Solicitor General of Argentina
- In office 10 December 2023 – 28 January 2025
- President: Javier Milei
- Preceded by: Carlos Zannini
- Succeeded by: Santiago Castro Videla

Minister of Justice
- In office 16 June 1994 – 10 July 1996
- President: Carlos Menem
- Preceded by: Jorge Luis Maiorano
- Succeeded by: Elías Jassán

Minister of the Supreme Court
- In office 25 April 1990 – 20 December 1993
- Appointed by: Carlos Menem

Personal details
- Born: Rodolfo Carlos Barra 19 December 1947 (age 78) Buenos Aires, Argentina
- Party: La Libertad Avanza
- Other political affiliations: Tacuara Nationalist Movement (1960s) Justicialist Party
- Education: Universidad Católica Argentina;
- Occupation: Lawyer;

= Rodolfo Barra =

Argentine judge and politician (born 1947)

Rodolfo Carlos Barra (born 19 December 1947) is an Argentine far-right lawyer and politician, who served as a minister of the Supreme Court of Argentina between 1990 and 1993, and as Minister of Justice between 1994 and 1996, until his resignation for his links to groups related to Nazism, including the Tacuara Nationalist Movement. On 1 December 2023, president-elect Javier Milei announced that Barra had been selected as the Solicitor General. He served in this role until his resignation in January 2025.

== Early life and career ==
Barra was born in Buenos Aires on 19 December 1947. During his youth, he was part of the Nationalist Union of High School Students, a political group linked to the Tacuara Nationalist Movement, a movement that incorporated neo-Nazi elements. In 1996, he was forced to resign after a Noticias investigation linked him to this group. Furthermore, the paper Página 12 revealed he was arrested for an antisemitic terrorist attack on a synagogue. The Noticias investigation also revealed pictures of Barra performing the Nazi salute. He would later apologize for his political activities during this time, saying "if I was a Nazi, I regret it".
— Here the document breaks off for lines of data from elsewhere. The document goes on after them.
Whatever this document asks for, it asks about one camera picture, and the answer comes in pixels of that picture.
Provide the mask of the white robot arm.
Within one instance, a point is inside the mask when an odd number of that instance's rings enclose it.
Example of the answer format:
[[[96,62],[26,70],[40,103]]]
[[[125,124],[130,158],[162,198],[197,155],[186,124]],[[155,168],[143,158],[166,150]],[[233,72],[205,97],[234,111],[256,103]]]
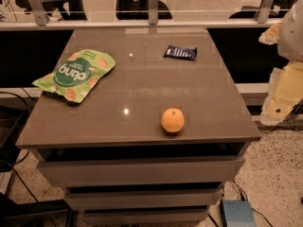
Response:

== Designation as Solicitor General of Argentina ==
On 2 December 2023, president-elect Javier Milei announced his designation as Solicitor General of Argentina (Procuración del Tesoro de la Nación), to become effective on 10 December 2023. His appointment caused outrage due to his neo-Nazi past.

He served in this role until 25 January 2025, when he handed over his resignation to the Ministry of Justice. The government officially accepted his resignation three days later, on 28 January 2025.